## Data listing
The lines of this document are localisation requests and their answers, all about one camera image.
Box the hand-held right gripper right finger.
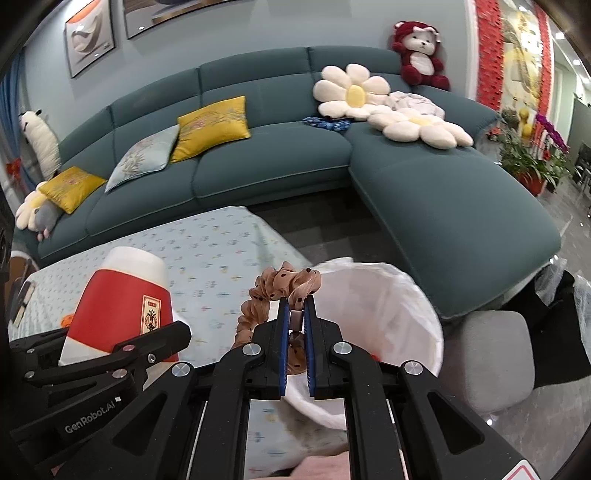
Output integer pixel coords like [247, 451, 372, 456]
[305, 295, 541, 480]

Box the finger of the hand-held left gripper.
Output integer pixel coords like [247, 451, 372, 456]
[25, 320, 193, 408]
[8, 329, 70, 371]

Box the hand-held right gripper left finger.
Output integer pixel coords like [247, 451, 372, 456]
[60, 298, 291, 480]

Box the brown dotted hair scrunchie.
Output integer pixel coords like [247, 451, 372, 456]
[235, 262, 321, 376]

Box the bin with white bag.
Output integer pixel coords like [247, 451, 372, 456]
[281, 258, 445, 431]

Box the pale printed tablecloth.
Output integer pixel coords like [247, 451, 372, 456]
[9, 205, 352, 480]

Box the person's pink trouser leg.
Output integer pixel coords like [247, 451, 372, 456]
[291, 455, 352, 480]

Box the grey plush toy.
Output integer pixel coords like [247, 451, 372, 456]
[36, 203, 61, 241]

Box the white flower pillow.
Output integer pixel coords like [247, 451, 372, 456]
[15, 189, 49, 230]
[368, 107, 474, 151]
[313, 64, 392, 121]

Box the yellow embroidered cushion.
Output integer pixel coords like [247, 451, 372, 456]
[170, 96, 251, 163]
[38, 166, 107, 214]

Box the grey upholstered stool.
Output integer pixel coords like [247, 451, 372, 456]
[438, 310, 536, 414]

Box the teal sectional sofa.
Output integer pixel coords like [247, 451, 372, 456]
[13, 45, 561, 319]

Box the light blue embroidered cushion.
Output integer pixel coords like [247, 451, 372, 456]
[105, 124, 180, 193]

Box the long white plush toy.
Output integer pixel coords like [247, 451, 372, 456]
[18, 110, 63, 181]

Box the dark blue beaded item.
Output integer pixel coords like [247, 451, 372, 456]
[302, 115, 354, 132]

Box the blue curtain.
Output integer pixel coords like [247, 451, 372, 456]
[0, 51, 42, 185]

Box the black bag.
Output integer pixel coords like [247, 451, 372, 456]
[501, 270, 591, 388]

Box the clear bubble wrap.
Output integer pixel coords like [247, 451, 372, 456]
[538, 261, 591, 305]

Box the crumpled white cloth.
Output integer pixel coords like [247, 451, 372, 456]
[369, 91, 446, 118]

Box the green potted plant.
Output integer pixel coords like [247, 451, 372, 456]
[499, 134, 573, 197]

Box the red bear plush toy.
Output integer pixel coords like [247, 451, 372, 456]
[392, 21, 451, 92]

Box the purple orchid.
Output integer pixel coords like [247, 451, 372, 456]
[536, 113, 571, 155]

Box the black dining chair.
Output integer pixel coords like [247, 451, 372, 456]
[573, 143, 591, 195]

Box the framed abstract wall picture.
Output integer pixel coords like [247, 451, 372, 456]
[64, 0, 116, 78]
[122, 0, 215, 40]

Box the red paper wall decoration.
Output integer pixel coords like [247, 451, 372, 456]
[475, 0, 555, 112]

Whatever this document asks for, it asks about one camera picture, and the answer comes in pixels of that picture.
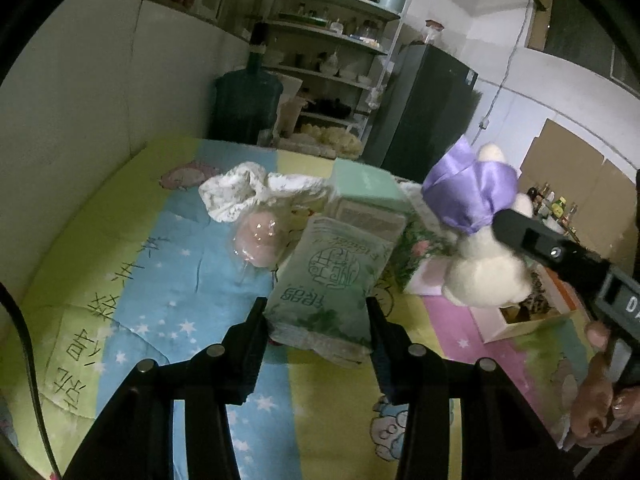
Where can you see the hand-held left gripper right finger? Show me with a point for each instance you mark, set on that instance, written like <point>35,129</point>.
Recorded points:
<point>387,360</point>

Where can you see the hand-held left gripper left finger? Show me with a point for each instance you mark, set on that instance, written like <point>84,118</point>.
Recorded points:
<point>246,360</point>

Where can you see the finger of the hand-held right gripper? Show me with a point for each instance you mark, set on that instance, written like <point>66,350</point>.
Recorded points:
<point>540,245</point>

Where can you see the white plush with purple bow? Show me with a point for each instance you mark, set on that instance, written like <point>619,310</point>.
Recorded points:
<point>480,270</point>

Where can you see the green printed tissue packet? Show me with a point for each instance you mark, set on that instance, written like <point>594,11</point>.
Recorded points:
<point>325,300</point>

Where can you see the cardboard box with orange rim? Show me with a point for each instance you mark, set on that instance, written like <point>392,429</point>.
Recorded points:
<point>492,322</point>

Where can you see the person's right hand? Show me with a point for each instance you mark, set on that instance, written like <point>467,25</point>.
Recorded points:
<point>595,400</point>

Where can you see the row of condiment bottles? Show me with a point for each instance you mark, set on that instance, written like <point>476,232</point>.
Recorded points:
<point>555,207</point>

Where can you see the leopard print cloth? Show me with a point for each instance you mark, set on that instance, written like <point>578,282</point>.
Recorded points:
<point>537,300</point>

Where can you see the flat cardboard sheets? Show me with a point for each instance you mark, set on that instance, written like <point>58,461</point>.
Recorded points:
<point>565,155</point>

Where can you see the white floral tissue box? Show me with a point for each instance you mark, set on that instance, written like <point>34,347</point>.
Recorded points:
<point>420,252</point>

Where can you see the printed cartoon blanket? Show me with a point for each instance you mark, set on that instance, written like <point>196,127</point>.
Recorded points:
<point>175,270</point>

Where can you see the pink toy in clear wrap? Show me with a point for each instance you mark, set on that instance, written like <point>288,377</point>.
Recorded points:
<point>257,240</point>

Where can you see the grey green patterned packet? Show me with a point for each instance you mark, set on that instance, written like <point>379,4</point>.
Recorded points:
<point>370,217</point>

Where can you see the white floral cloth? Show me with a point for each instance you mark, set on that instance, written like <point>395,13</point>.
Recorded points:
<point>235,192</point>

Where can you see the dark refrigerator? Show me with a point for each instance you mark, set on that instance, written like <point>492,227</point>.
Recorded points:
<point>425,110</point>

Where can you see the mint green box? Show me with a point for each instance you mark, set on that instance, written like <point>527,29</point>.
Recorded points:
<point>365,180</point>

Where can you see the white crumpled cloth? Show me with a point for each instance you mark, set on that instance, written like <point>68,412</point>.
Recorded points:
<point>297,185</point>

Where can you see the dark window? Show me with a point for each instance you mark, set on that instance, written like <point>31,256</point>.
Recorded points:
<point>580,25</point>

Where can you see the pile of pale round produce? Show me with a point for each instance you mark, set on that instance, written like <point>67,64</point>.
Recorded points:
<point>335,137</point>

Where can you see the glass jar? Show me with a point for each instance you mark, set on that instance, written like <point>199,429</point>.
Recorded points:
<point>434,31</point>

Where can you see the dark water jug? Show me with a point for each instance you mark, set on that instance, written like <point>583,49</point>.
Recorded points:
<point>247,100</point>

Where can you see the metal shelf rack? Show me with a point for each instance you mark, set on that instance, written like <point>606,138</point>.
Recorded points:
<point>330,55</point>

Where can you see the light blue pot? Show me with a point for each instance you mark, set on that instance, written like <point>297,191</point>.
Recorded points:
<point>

## Problem to work on
The data above should be repeated exactly, minus any pictures.

## The completed task
The lines of this document are localisation requests and their answers, all about one camera image.
Box the hand-held right gripper right finger.
Output integer pixel coords like [247, 451, 372, 456]
[305, 295, 541, 480]

Box the finger of the hand-held left gripper.
Output integer pixel coords like [247, 451, 372, 456]
[25, 320, 193, 408]
[8, 329, 70, 371]

Box the hand-held right gripper left finger.
Output integer pixel coords like [247, 451, 372, 456]
[60, 298, 291, 480]

Box the brown dotted hair scrunchie.
Output integer pixel coords like [247, 451, 372, 456]
[235, 262, 321, 376]

Box the bin with white bag.
Output integer pixel coords like [247, 451, 372, 456]
[281, 258, 445, 431]

Box the pale printed tablecloth.
Output integer pixel coords like [247, 451, 372, 456]
[9, 205, 352, 480]

Box the person's pink trouser leg.
Output integer pixel coords like [247, 451, 372, 456]
[291, 455, 352, 480]

Box the grey plush toy.
Output integer pixel coords like [247, 451, 372, 456]
[36, 203, 61, 241]

Box the white flower pillow.
Output integer pixel coords like [247, 451, 372, 456]
[15, 189, 49, 230]
[368, 107, 474, 151]
[313, 64, 392, 121]

Box the yellow embroidered cushion.
Output integer pixel coords like [247, 451, 372, 456]
[170, 96, 251, 163]
[38, 166, 107, 214]

Box the grey upholstered stool.
Output integer pixel coords like [247, 451, 372, 456]
[438, 310, 536, 414]

Box the teal sectional sofa.
Output integer pixel coords like [247, 451, 372, 456]
[13, 45, 561, 319]

Box the light blue embroidered cushion.
Output integer pixel coords like [247, 451, 372, 456]
[105, 124, 180, 193]

Box the long white plush toy.
Output integer pixel coords like [247, 451, 372, 456]
[18, 110, 63, 181]

Box the dark blue beaded item.
Output integer pixel coords like [247, 451, 372, 456]
[302, 115, 354, 132]

Box the blue curtain.
Output integer pixel coords like [247, 451, 372, 456]
[0, 51, 42, 185]

Box the black bag.
Output integer pixel coords like [247, 451, 372, 456]
[501, 270, 591, 388]

Box the clear bubble wrap.
Output integer pixel coords like [247, 451, 372, 456]
[538, 261, 591, 305]

Box the crumpled white cloth.
Output integer pixel coords like [247, 451, 372, 456]
[369, 91, 446, 118]

Box the green potted plant.
Output integer pixel coords like [247, 451, 372, 456]
[499, 134, 573, 197]

Box the red bear plush toy.
Output integer pixel coords like [247, 451, 372, 456]
[392, 21, 451, 92]

Box the purple orchid.
Output integer pixel coords like [247, 451, 372, 456]
[536, 113, 571, 155]

Box the black dining chair.
Output integer pixel coords like [247, 451, 372, 456]
[573, 143, 591, 195]

Box the framed abstract wall picture.
Output integer pixel coords like [247, 451, 372, 456]
[64, 0, 116, 78]
[122, 0, 215, 40]

Box the red paper wall decoration.
Output integer pixel coords like [247, 451, 372, 456]
[475, 0, 555, 112]

Whatever this document asks for, it asks about one camera picture, and the answer comes in pixels of that picture.
Where can you see the hand-held left gripper right finger? Show me with a point for each instance you mark, set on that instance, written like <point>35,129</point>.
Recorded points:
<point>387,360</point>

Where can you see the hand-held left gripper left finger? Show me with a point for each instance you mark, set on that instance, written like <point>84,118</point>.
Recorded points:
<point>246,360</point>

Where can you see the finger of the hand-held right gripper? Show me with a point for each instance you mark, set on that instance, written like <point>66,350</point>.
Recorded points:
<point>540,245</point>

Where can you see the white plush with purple bow? Show me with a point for each instance you mark, set on that instance, written like <point>619,310</point>.
Recorded points:
<point>480,270</point>

Where can you see the green printed tissue packet? Show me with a point for each instance you mark, set on that instance, written like <point>594,11</point>.
Recorded points:
<point>325,300</point>

Where can you see the cardboard box with orange rim? Show me with a point for each instance you mark, set on that instance, written like <point>392,429</point>.
Recorded points:
<point>492,322</point>

Where can you see the person's right hand? Show me with a point for each instance you mark, set on that instance, written like <point>467,25</point>.
Recorded points:
<point>595,400</point>

Where can you see the row of condiment bottles? Show me with a point for each instance you mark, set on that instance, written like <point>476,232</point>.
Recorded points:
<point>555,207</point>

Where can you see the leopard print cloth? Show me with a point for each instance you mark, set on that instance, written like <point>578,282</point>.
Recorded points:
<point>537,300</point>

Where can you see the flat cardboard sheets? Show me with a point for each instance you mark, set on that instance, written like <point>58,461</point>.
Recorded points:
<point>565,155</point>

Where can you see the white floral tissue box? Show me with a point for each instance you mark, set on that instance, written like <point>34,347</point>.
Recorded points:
<point>420,252</point>

Where can you see the printed cartoon blanket? Show me with a point for each instance you mark, set on that instance, written like <point>196,127</point>.
Recorded points:
<point>175,270</point>

Where can you see the pink toy in clear wrap? Show me with a point for each instance you mark, set on that instance, written like <point>288,377</point>.
Recorded points:
<point>257,240</point>

Where can you see the grey green patterned packet? Show me with a point for each instance you mark, set on that instance, written like <point>379,4</point>.
Recorded points:
<point>370,217</point>

Where can you see the white floral cloth? Show me with a point for each instance you mark, set on that instance, written like <point>395,13</point>.
Recorded points:
<point>235,192</point>

Where can you see the dark refrigerator? Show me with a point for each instance you mark, set on that instance, written like <point>492,227</point>.
Recorded points:
<point>425,110</point>

Where can you see the mint green box? Show me with a point for each instance you mark, set on that instance, written like <point>527,29</point>.
Recorded points:
<point>365,180</point>

Where can you see the white crumpled cloth? Show me with a point for each instance you mark, set on that instance, written like <point>68,412</point>.
Recorded points:
<point>297,185</point>

Where can you see the dark window? Show me with a point for each instance you mark, set on that instance, written like <point>31,256</point>.
Recorded points:
<point>580,25</point>

Where can you see the pile of pale round produce? Show me with a point for each instance you mark, set on that instance, written like <point>67,64</point>.
Recorded points:
<point>335,137</point>

Where can you see the glass jar? Show me with a point for each instance you mark, set on that instance, written like <point>199,429</point>.
Recorded points:
<point>434,31</point>

Where can you see the dark water jug? Show me with a point for each instance you mark, set on that instance, written like <point>583,49</point>.
Recorded points:
<point>247,100</point>

Where can you see the metal shelf rack? Show me with a point for each instance you mark, set on that instance, written like <point>606,138</point>.
Recorded points:
<point>330,55</point>

Where can you see the light blue pot? Show me with a point for each instance you mark, set on that instance, written like <point>297,191</point>.
Recorded points:
<point>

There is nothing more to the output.